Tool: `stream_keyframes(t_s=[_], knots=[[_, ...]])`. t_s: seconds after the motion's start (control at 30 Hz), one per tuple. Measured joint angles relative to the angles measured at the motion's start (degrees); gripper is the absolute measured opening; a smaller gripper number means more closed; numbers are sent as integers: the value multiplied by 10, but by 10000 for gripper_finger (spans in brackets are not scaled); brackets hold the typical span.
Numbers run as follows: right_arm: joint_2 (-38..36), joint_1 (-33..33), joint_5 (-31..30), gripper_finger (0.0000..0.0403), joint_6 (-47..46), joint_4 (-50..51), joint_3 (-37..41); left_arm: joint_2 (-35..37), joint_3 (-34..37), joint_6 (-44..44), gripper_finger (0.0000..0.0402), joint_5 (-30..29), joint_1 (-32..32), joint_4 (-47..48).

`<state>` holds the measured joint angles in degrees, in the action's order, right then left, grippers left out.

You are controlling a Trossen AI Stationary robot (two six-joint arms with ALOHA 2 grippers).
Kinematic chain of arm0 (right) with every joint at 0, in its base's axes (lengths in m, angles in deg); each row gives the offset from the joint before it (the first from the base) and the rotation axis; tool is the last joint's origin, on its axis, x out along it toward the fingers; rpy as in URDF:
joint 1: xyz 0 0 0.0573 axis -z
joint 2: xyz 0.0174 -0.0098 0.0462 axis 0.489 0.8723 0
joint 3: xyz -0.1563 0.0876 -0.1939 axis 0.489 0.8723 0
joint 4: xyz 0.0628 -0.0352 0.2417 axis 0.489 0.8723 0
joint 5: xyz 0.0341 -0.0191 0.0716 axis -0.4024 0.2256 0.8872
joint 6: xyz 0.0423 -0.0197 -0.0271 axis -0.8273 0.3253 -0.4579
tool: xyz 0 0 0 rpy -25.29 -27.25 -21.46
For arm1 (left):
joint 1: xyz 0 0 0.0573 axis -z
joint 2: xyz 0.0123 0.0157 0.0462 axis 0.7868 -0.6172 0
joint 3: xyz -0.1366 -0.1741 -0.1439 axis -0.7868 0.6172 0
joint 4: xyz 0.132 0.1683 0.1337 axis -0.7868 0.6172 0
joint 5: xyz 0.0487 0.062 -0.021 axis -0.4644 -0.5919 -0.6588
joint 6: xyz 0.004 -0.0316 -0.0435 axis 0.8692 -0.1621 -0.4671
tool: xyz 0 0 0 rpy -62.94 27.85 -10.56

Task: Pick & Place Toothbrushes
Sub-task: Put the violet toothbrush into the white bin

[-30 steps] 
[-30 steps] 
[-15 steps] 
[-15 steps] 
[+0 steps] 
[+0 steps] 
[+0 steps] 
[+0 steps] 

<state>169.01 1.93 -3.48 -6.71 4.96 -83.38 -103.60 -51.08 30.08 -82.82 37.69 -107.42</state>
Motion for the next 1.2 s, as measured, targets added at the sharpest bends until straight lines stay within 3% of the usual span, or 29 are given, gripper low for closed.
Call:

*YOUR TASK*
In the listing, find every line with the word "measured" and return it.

*TASK SOLUTION*
Tool: `stream_keyframes(t_s=[_], knots=[[_, ...]])`. t_s: seconds after the motion's start (control at 30 Hz), one per tuple. Measured joint angles relative to the angles measured at the motion's start (degrees); gripper is the absolute measured opening; a smaller gripper number means more closed; numbers are sent as integers: the value multiplied by 10, but by 10000 for gripper_finger (spans in brackets are not scaled); brackets hold the typical span.
`<state>` holds the measured joint angles in degrees, in the action's order, right then left, grippers left out.
Motion for the next 1.2 s, as measured, targets added at the sharpest bends until straight lines stay within 3% of the usual span, or 29 are given, gripper low for closed.

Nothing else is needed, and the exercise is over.